Initiée en 2020, l’exposition Science/Fiction — Une non-histoire des Plantes propose de retracer une histoire visuelle des plantes reliant l’art, la technologie et la science du XIXe siècle à nos jours. Réunissant plus de 40 artistes de différentes époques et nationalités, cette exposition met en regard des œuvres photographiques historiques telles que les cyanotypes d’Anna Atkins, l’inventaire des formes végétales de Karl Blossfeldt ou encore les expérimentations au microscope de Laure Albin-Guillot avec des créations d’artistes contemporain·es comme Sam Falls, Pierre Joseph, Jochen Lempert, Angelica Mesiti ou encore Agnieszka Polska.
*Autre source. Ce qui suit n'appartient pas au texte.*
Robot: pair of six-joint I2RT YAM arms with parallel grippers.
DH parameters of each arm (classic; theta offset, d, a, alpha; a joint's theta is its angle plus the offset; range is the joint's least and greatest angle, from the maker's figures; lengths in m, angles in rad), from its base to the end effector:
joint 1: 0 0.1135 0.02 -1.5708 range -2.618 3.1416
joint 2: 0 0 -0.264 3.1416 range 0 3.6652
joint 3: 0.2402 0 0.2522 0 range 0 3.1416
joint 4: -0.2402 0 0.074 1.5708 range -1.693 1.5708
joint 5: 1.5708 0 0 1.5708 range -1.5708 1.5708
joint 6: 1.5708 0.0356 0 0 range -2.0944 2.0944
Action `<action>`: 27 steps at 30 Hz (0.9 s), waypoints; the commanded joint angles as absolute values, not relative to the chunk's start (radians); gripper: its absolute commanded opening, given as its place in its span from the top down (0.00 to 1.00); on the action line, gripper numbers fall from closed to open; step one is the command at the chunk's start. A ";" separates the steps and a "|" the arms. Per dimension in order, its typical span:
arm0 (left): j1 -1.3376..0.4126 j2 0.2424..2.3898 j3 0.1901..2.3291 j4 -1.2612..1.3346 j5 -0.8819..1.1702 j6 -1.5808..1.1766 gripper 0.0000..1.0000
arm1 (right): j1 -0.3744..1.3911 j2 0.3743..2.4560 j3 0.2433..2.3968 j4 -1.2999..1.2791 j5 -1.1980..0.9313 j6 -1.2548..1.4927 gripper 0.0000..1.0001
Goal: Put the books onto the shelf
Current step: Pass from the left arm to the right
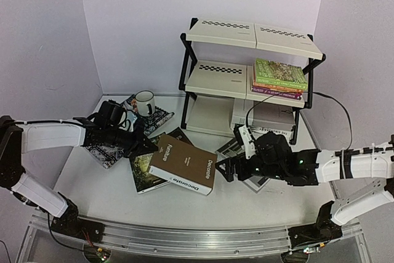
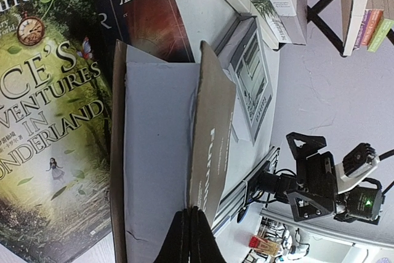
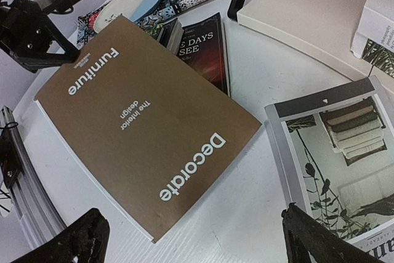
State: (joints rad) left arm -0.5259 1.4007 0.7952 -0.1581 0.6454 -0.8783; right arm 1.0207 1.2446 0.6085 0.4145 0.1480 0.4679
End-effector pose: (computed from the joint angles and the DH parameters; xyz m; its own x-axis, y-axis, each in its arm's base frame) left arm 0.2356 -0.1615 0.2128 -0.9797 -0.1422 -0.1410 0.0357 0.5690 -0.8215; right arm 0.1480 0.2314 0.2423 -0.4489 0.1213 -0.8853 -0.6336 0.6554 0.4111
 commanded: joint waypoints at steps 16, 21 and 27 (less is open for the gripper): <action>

Conçue en six chapitres, cette exposition emprunte sa construction au roman de science-fiction : débutant sur l’idée d’un monde stable et identifiable, elle plonge progressivement dans des paysages incertains et inattendus. Les deux premiers chapitres intitulés respectivement « L’agentivité des plantes » et « Symbiose & contamination » sont consacrés à des approches dites objectives, liées à la science. Les quatre autres chapitres, dénommés « Au- delà du réel », « Les plantes vous observent », « Les plantes comme fiction politique » et « Fiction(s) spéculative(s) » abordent les accointances entre la science et la science-fiction, deux domaines qui ont fait de la flore un terrain d’expérimentation. Dépassant les clivages normatifs entre fiction et réalité, science et art, les artistes présent·es dans cette exposition s’affranchissent des catégories figées afin de capturer la complexité de la vie des plantes et de nos rapports aux êtres végétaux. Cette exposition est l’occasion de plonger au cœur de la relation privilégiée qu’entretiennent la photographie et la vidéographie avec les plantes, deux techniques de captation de l’image dont l’utilisation première fut mise au service de la recherche scientifique. Paradoxalement, tout en s’interposant entre nous et le monde naturel, ces procédés photographiques et cinématographiques, au lieu de créer une distance, ont mis en lumière la subjectivité, l’intelligence et les capacités expressives des plantes, en palliant notre « myopie anthropocentriste ».
En interrogeant les projections et les représentations humaines des plantes, cette exposition intègre des narrations issues de la science et de la science- fiction comme un moyen de fabriquer de nouveaux imaginaires. Les récits proposés, non centrés sur l’idée de progrès et de modernité, pensent avec les limites planétaires. Ces histoires émancipatrices, dépassant une vision anthropocentrique du monde, donnent aux plantes une place et une voix. Elles deviennent ainsi un espace de réparation de notre lien au monde végétal. Pour penser les mutations écologiques, il est nécessaire de prendre en considération le pouvoir politique de l’imaginaire, d’accepter nos espoirs et d’explorer nos peurs les plus intimes, afin de poursuivre ensemble l’écriture d’un futur commun.